As adaptações que tive na vida escolar não passaram de uma mesona pesada de
madeira -mais larga e alta que as tradicionais carteiras de braço- e uma
ajudinha dos funcionários para que eu vencesse alguns degraus. Não nego que
tenha dado algumas "sofridinhas" pela ausência da inclusão plena, mas acho
que até aprendi o abecedário.
Penso que a imagem e os estigmas que envolvem uma criança com deficiência
são mais determinantes para serem gongadas na porta da escola do que suas
necessidades reais, que podem ser sanadas com medidas simples ou alguma
atenção diferenciada. Nada que irá mudar o rumo da civilização.
Quem vê uma criança com paralisia cerebral, toda tortinha, pode imaginar que
ali está um ser vivente sem condições de aprendizado.

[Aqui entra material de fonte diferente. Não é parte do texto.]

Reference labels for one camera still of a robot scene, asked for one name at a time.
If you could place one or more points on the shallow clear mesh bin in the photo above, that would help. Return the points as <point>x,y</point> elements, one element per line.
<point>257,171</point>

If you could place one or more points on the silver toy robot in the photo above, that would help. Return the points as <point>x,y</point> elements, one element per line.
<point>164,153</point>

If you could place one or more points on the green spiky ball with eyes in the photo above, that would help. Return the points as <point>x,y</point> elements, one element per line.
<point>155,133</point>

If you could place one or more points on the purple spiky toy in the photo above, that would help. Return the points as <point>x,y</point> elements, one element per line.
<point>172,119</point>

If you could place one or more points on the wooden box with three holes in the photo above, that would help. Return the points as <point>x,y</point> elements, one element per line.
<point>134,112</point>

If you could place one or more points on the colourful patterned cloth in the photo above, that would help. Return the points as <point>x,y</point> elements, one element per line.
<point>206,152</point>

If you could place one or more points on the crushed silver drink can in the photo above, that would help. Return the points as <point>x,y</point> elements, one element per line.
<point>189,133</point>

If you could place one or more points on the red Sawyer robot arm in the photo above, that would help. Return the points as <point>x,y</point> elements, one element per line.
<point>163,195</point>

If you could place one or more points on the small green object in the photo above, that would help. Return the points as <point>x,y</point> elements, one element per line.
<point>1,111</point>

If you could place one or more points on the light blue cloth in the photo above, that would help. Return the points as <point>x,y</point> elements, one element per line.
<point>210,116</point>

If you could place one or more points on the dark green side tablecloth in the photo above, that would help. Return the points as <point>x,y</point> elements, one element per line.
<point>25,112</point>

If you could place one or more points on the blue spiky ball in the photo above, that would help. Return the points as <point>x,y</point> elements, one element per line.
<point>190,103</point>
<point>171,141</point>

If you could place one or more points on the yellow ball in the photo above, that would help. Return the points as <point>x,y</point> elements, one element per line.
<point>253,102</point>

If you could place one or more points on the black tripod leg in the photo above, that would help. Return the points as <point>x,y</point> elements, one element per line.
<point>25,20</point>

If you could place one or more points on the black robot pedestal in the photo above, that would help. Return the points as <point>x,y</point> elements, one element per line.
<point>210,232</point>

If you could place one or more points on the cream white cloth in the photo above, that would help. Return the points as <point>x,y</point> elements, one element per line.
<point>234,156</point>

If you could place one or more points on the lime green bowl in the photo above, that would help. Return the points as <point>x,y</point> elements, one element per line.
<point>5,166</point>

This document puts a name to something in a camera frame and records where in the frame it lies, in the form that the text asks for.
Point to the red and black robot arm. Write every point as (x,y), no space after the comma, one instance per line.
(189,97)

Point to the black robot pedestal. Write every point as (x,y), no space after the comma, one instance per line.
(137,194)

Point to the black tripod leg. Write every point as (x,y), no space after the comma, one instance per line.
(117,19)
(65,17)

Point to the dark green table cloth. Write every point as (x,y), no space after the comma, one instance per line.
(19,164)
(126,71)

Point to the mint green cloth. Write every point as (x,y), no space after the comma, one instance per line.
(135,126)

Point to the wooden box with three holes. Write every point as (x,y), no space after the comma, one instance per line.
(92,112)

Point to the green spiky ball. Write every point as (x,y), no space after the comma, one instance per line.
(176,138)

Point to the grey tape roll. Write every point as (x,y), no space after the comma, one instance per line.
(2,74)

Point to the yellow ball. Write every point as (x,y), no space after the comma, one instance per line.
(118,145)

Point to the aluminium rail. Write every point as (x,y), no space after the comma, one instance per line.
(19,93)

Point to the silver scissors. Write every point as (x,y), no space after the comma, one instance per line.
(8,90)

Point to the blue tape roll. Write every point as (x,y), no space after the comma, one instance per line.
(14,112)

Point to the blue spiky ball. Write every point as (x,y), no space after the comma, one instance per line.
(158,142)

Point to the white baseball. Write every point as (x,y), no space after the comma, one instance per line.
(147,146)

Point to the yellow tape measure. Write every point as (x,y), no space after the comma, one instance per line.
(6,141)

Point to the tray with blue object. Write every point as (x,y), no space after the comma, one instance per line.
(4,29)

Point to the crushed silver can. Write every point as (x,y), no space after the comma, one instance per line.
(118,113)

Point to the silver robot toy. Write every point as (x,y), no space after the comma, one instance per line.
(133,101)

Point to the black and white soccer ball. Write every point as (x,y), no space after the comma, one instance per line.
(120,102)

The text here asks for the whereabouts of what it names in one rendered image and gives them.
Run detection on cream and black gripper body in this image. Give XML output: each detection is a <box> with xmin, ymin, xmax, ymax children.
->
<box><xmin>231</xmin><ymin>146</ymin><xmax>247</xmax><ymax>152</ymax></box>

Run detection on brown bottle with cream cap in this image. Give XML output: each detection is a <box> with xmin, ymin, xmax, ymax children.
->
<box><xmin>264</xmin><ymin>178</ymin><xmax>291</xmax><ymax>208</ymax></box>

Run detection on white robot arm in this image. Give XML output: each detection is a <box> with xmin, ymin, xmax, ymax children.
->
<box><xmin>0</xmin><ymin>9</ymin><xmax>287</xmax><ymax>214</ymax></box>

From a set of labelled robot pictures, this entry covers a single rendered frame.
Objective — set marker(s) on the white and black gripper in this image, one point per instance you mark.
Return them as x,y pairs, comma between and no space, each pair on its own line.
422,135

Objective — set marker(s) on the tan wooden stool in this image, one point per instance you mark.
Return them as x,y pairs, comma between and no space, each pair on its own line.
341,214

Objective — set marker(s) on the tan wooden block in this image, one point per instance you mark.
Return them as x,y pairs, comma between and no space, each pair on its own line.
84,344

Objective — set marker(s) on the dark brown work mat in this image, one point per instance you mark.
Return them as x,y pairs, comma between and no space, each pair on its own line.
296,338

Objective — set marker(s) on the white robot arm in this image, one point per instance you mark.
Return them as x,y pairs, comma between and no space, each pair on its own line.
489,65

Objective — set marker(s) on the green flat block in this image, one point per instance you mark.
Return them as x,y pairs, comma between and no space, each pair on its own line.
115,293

Na boa, a ideia é
errada e nem se tratam de exceções. Estimulada e com acesso a educação, ela
poderá ter um futuro brilhante, como qualquer certinho.
É nos tempos de escola -e logicamente em casa- que os valores humanos são
estimulados. Uma criança que convive, que compartilha seu espaço com outra
que não escuta, por exemplo, vai entender melhor o que é a linguagem do
corpo, saber que não há maneira única de chegar a um mesmo objetivo.
Do outro lado, aquele menino que usa muletas, ao ser bem recebido no
ambiente escolar, vai ganhar coragem para encarar o mundo e seus sufocos,
entenderá que diferenças existem entre todas as pessoas e aumentará suas
chances de traçar um futuro mais independente.
Complexo não é ter de martelar soluções para fazer o menininho cego aprender
a lidar com números, com cores. Complexo é não dar a ele a chance de
aprender, a sua maneira, como se soma, como se pinta. Complexo é gerar, para
o futuro, um ônus social pela ausência de formação de um deficiente.